**What you should do**
Pull every line with "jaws" from the data.

**Extracted data**

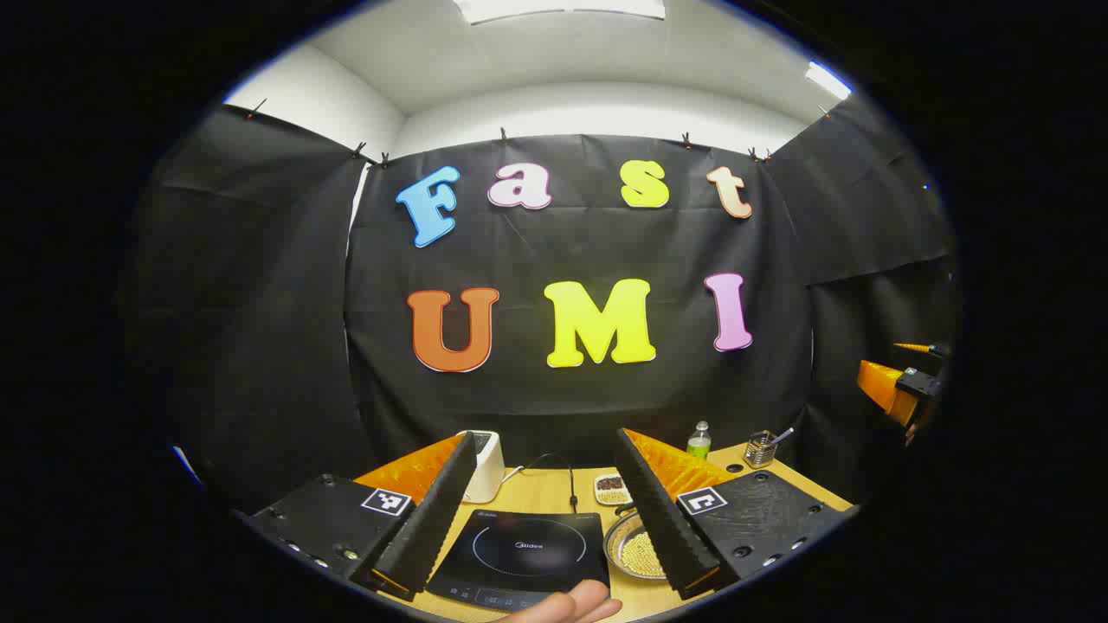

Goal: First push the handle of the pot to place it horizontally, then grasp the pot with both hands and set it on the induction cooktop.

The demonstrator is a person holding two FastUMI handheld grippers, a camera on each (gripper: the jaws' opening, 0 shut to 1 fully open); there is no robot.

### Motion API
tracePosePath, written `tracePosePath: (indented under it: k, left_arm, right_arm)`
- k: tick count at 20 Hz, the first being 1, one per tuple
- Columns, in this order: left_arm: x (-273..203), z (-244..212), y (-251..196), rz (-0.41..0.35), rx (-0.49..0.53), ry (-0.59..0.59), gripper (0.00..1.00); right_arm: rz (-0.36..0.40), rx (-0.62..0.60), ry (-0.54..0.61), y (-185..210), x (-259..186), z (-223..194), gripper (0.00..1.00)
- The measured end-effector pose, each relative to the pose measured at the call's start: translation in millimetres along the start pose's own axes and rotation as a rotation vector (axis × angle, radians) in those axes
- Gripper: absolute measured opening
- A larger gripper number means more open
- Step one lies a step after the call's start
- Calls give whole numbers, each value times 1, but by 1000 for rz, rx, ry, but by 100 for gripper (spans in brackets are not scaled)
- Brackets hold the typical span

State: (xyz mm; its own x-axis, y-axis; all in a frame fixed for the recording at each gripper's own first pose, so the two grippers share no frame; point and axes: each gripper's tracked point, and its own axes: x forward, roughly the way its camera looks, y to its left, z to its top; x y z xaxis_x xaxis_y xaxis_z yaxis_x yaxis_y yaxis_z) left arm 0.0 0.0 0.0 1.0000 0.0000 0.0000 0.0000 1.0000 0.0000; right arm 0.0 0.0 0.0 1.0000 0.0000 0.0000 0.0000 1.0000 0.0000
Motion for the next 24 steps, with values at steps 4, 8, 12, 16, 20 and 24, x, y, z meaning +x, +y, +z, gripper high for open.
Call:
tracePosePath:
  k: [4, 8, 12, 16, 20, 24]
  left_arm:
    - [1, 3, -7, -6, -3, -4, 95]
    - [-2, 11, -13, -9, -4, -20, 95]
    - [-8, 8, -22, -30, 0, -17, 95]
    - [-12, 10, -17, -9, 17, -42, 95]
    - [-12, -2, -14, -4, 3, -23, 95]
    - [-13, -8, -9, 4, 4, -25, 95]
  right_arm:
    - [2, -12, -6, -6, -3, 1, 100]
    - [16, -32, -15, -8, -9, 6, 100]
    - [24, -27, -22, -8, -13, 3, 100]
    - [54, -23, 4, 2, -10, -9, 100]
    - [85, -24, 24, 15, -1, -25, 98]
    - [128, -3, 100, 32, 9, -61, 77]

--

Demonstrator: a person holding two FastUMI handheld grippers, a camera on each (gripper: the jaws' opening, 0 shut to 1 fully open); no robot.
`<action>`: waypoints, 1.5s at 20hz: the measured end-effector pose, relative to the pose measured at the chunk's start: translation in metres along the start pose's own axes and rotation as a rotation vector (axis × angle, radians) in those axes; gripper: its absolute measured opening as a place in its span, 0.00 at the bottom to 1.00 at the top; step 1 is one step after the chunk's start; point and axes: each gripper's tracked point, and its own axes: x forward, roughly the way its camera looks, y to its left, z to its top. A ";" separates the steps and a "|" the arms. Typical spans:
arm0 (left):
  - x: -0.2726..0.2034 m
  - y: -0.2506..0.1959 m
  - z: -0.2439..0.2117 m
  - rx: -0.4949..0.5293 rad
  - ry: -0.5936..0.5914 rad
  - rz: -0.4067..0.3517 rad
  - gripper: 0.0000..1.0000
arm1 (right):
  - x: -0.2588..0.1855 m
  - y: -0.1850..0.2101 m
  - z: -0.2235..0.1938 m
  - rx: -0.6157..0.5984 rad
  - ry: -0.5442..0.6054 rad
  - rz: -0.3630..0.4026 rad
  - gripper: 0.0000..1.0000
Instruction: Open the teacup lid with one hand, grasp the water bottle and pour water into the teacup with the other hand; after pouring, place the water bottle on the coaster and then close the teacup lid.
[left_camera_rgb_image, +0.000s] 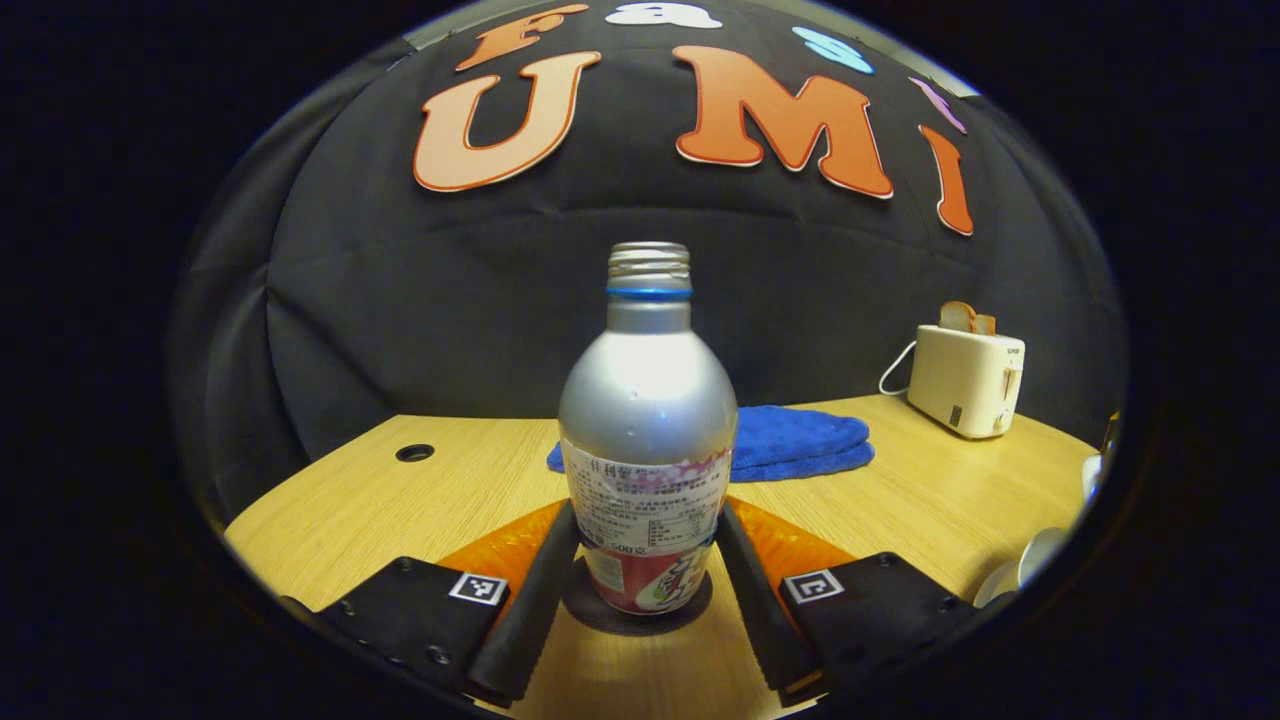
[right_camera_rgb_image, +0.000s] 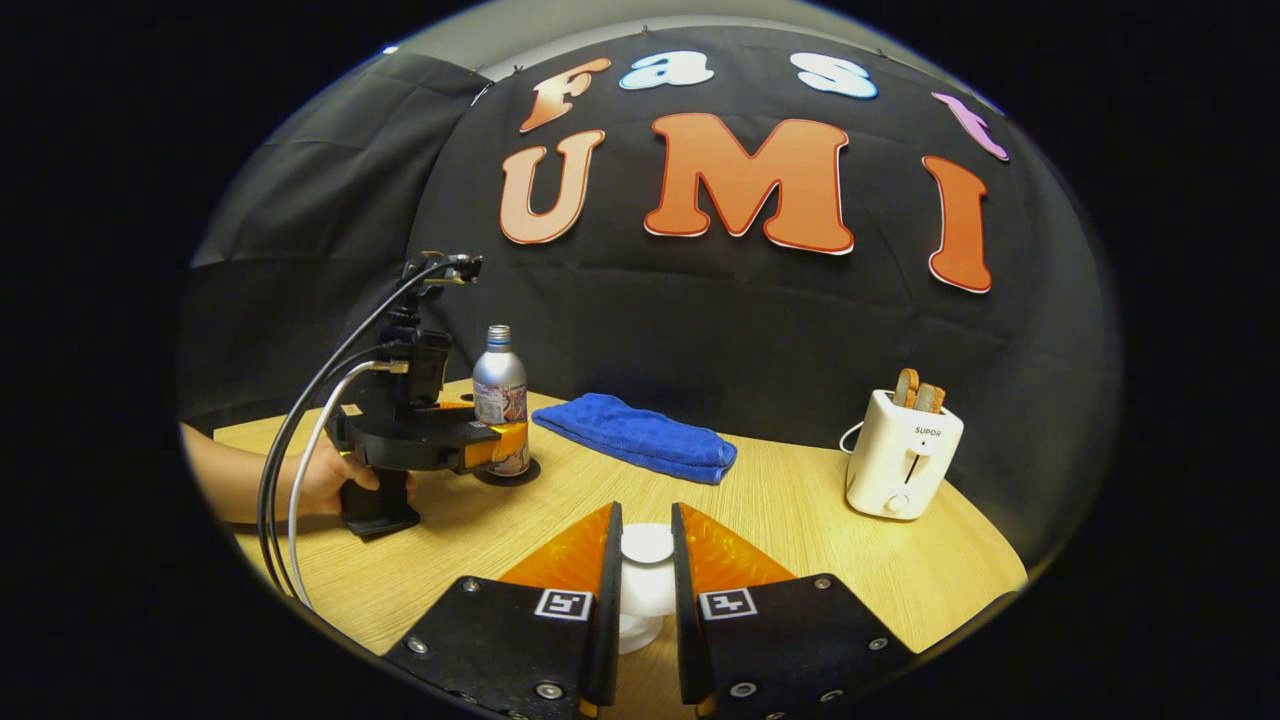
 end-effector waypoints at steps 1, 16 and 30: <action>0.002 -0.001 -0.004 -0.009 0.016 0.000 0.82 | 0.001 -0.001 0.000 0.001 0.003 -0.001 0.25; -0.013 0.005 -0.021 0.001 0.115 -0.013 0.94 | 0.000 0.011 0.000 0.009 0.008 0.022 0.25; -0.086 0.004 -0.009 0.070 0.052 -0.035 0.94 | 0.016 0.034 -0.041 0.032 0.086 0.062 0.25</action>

**Result of this exercise**
The demonstrator is a person holding two FastUMI handheld grippers, a camera on each (gripper: the jaws' opening, 0 shut to 1 fully open); there is no robot.
Demonstrator: a person holding two FastUMI handheld grippers, a camera on each (gripper: the jaws' opening, 0 shut to 1 fully open); no robot.

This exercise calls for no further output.